• Exercise description:
The listing that follows must be retyped exactly, without its pictures.

• Input data:
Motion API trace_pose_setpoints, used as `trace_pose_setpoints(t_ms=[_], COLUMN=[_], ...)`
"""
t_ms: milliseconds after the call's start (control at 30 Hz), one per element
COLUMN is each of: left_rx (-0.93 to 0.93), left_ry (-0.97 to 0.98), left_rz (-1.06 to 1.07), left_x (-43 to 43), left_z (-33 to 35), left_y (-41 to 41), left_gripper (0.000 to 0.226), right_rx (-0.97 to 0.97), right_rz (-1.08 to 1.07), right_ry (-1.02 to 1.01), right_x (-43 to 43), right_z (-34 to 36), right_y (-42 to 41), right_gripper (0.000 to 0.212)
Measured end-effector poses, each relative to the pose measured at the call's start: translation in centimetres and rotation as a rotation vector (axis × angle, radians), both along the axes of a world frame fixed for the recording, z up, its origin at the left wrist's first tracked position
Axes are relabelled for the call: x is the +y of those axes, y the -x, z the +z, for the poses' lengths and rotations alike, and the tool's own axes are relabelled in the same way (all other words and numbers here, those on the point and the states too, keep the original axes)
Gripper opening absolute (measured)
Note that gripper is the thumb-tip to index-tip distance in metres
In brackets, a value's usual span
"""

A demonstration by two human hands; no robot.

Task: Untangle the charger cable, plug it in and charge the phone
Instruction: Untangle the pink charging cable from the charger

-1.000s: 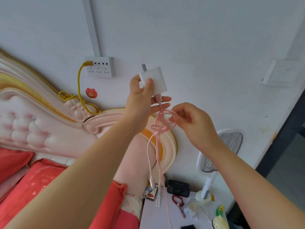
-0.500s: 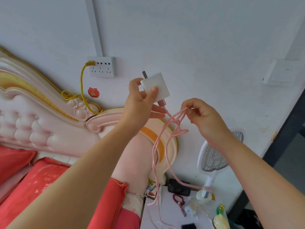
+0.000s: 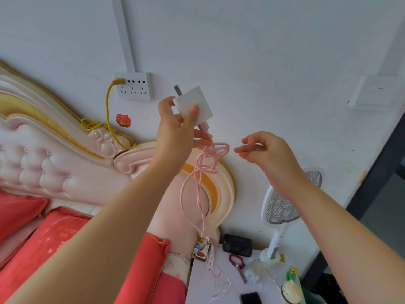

• Solution for this problem:
Motion API trace_pose_setpoints, used as `trace_pose_setpoints(t_ms=[_], COLUMN=[_], ...)`
"""
t_ms: milliseconds after the call's start (control at 30 Hz), one per element
COLUMN is each of: left_rx (-0.93 to 0.93), left_ry (-0.97 to 0.98), left_rz (-1.06 to 1.07), left_x (-43 to 43), left_z (-33 to 35), left_y (-41 to 41), left_gripper (0.000 to 0.226), right_rx (-0.97 to 0.97), right_rz (-1.08 to 1.07), right_ry (-1.02 to 1.01), right_x (-43 to 43), right_z (-34 to 36), right_y (-42 to 41), right_gripper (0.000 to 0.212)
Measured end-effector poses, each relative to the pose measured at the call's start: translation in centimetres and rotation as a rotation vector (axis × angle, radians), both along the axes of a world frame fixed for the recording, z up, its origin at the left wrist's first tracked position
Axes are relabelled for the call: x is the +y of those axes, y the -x, z the +z, for the poses' lengths and rotations alike, and the tool's own axes are relabelled in the same way (all other words and numbers here, those on the point and the states too, keep the original axes)
Gripper opening absolute (measured)
Note that gripper is the thumb-tip to index-tip distance in metres
In brackets, a value's usual span
"""

A demonstration by two human hands; no robot.

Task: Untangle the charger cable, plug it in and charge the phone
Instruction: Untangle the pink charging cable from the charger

-1.000s: 
-0.500s: 
+0.000s: 

The full answer has been given.